Implementations of Function must take care that the return value must be a tuple even if it returns only one array.

label

Short text that represents the function.

The default implementation returns its type name. Each function should override it to give more information.

local_function_hooks

Ordered Dictionary of registered function hooks.

Contrary to chainer.thread_local.function_hooks, which registers its elements to all functions, Function hooks in this property is specific to this function.

retain_inputs(indexes)[source]

Lets specified input variable nodes keep data arrays.

By calling this method from forward(), the function can specify which inputs are required for backprop.

If this method is not called, the function keeps all input arrays.
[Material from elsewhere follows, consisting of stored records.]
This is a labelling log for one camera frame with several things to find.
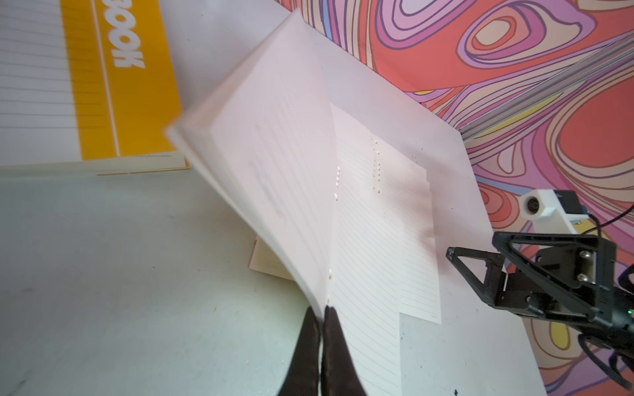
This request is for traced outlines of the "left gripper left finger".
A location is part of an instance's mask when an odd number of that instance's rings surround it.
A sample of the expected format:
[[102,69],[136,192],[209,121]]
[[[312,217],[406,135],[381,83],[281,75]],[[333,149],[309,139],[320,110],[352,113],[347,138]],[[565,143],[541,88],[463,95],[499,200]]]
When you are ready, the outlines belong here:
[[320,322],[308,308],[279,396],[317,396],[320,388]]

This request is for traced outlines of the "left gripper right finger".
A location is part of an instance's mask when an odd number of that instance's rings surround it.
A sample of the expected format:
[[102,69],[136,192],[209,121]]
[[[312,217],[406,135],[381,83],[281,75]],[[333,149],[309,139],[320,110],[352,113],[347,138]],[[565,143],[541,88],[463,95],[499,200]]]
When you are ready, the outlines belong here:
[[366,396],[355,370],[343,328],[334,307],[327,306],[322,327],[323,351],[320,385],[323,395]]

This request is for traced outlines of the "green cover notebook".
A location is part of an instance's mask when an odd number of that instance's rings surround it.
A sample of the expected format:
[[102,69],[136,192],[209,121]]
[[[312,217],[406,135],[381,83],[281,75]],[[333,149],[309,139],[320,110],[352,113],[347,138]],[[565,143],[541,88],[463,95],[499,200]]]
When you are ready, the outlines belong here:
[[335,308],[371,395],[399,395],[400,319],[441,320],[426,171],[330,102],[300,13],[168,130],[318,318]]

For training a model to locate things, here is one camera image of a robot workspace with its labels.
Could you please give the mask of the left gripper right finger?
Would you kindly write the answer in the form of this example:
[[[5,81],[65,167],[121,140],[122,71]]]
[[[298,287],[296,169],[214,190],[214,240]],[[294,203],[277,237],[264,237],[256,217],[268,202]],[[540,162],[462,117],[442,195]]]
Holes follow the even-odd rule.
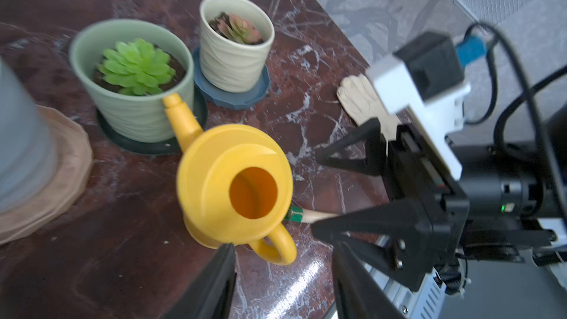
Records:
[[[339,318],[403,317],[345,242],[334,246],[332,274]]]

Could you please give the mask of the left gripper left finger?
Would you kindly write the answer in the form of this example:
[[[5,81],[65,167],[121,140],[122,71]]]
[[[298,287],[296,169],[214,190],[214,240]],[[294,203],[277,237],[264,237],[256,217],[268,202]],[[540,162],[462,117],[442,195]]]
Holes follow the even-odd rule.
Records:
[[[164,318],[229,318],[235,266],[235,246],[222,245]]]

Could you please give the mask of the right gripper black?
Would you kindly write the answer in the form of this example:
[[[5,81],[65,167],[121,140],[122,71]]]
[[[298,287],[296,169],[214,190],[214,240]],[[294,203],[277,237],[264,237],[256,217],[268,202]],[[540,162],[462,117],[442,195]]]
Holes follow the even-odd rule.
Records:
[[[365,263],[416,291],[434,267],[453,261],[470,202],[414,126],[399,125],[386,151],[381,123],[372,118],[317,153],[320,165],[382,175],[390,203],[318,221],[312,234],[330,245],[347,243]],[[388,236],[391,248],[353,233]]]

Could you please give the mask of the yellow watering can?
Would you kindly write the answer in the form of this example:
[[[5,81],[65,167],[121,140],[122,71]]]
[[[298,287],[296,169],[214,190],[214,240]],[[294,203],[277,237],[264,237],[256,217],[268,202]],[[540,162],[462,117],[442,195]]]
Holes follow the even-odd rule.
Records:
[[[162,102],[183,152],[177,197],[190,235],[207,248],[249,245],[264,261],[292,264],[297,248],[282,221],[293,177],[279,144],[242,124],[205,131],[178,94]]]

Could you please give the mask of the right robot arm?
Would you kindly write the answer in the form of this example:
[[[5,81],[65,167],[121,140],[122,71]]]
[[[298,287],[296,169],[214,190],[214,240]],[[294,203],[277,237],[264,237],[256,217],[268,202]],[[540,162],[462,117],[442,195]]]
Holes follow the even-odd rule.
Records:
[[[460,261],[521,263],[525,249],[555,248],[563,235],[545,219],[562,219],[532,144],[457,146],[462,177],[453,179],[418,131],[378,119],[325,148],[320,164],[381,177],[389,202],[321,220],[313,236],[343,242],[354,255],[411,290],[437,271],[454,295],[466,284]]]

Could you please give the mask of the cream pot pink succulent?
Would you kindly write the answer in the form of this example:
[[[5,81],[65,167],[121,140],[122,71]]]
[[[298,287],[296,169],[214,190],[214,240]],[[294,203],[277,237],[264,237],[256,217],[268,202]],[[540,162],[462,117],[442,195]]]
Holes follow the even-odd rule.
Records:
[[[271,19],[250,0],[202,0],[199,14],[203,75],[223,91],[250,91],[275,40]]]

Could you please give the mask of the white pot red succulent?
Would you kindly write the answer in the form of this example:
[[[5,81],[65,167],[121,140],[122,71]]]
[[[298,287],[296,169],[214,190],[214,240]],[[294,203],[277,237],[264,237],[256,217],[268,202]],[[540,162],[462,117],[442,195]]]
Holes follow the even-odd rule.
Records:
[[[16,74],[1,60],[1,212],[42,191],[56,173],[50,127]]]

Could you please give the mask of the green pot green succulent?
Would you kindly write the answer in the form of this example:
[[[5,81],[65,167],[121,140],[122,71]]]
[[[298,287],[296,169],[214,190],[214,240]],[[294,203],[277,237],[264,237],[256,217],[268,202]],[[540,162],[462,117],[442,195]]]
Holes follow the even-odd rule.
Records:
[[[194,62],[172,32],[134,19],[112,19],[83,29],[69,51],[72,69],[111,126],[129,133],[156,130],[164,97],[191,106]]]

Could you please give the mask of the beige gardening glove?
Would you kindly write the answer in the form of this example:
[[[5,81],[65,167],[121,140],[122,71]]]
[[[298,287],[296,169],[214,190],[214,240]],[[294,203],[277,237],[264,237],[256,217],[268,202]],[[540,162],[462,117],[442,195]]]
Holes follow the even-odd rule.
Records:
[[[385,139],[387,141],[396,139],[397,127],[401,124],[400,119],[386,112],[365,75],[350,75],[342,79],[337,90],[337,97],[343,109],[357,126],[363,125],[372,118],[377,118]]]

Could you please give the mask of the dark green saucer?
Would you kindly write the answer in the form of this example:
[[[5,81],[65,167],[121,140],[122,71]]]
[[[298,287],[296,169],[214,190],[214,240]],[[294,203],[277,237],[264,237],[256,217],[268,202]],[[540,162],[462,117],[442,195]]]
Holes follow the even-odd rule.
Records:
[[[194,88],[193,101],[190,106],[196,121],[205,129],[208,122],[209,109],[203,92],[198,88]],[[167,156],[181,154],[181,148],[174,135],[171,125],[168,124],[167,116],[164,111],[156,121],[157,125],[148,125],[143,127],[156,127],[156,130],[140,130],[132,134],[122,130],[118,130],[111,126],[110,122],[103,116],[103,113],[96,110],[96,120],[103,134],[116,146],[127,152],[149,155],[149,156]]]
If you want to release all input arrays, call this method by passing an empty sequence.

Note that this method must not be called from the outside of forward method.

Parameters: indexes (iterable of int) – Indexes of input variables that the function does not require for backprop.
retain_outputs(indexes, retain_after_backward=False)[source]

Lets specified output variable nodes keep data arrays.

By calling this method from forward(), the function can specify which outputs are required for backprop. If this method is not called, any output variables are not marked to keep the data array at the point of returning from __call__(). The retained arrays are stored to output_data.

Note

It is STRONGLY RECOMMENDED to use this method if the function requires some or all output arrays in backprop. The function can also use output arrays just by keeping references to them directly, whereas it might influence on the performance of later function applications to the output variables.

Note that this method must not be called from the outside of forward method.

Parameters: indexes (iterable of int) – Indexes of input variables that the function does not require for backprop. retain_after_backward (bool) – If True, a reference to the outputs will remain after the backprop of the function is over. If False, the reference will be deleted.
unchain()[source]

Purges in/out nodes and this function itself from the graph.

This method is called from Variable.unchain_backward() method.

chainer.force_backprop_mode()[source]

Make a context manager which enables back-propagation.

When you want to enable back-propagation in no_backprop_mode(), call this method. :~chainer.Variable: created in this context always has a computational graph. If you call this method outside of no_backprop_mode() context, it changes nothing.

In this example, y has a computational graph and y.backward computes gradients of variables in the graph.

>>> with chainer.no_backprop_mode():
...   with chainer.force_backprop_mode():
...     y = x + 1


See also

See no_backprop_mode() for details of back-prop mode.

chainer.no_backprop_mode()[source]

Make a context manager which disables back-propagation.

In this context, Chainer does not make a computational graph. Variable created in this context does not have reference to the Function which created the variable. So, you cannot compute gradient with backward(). Instead memory consumption is reduced.

In this example, y is created in this context. So you cannot call backward().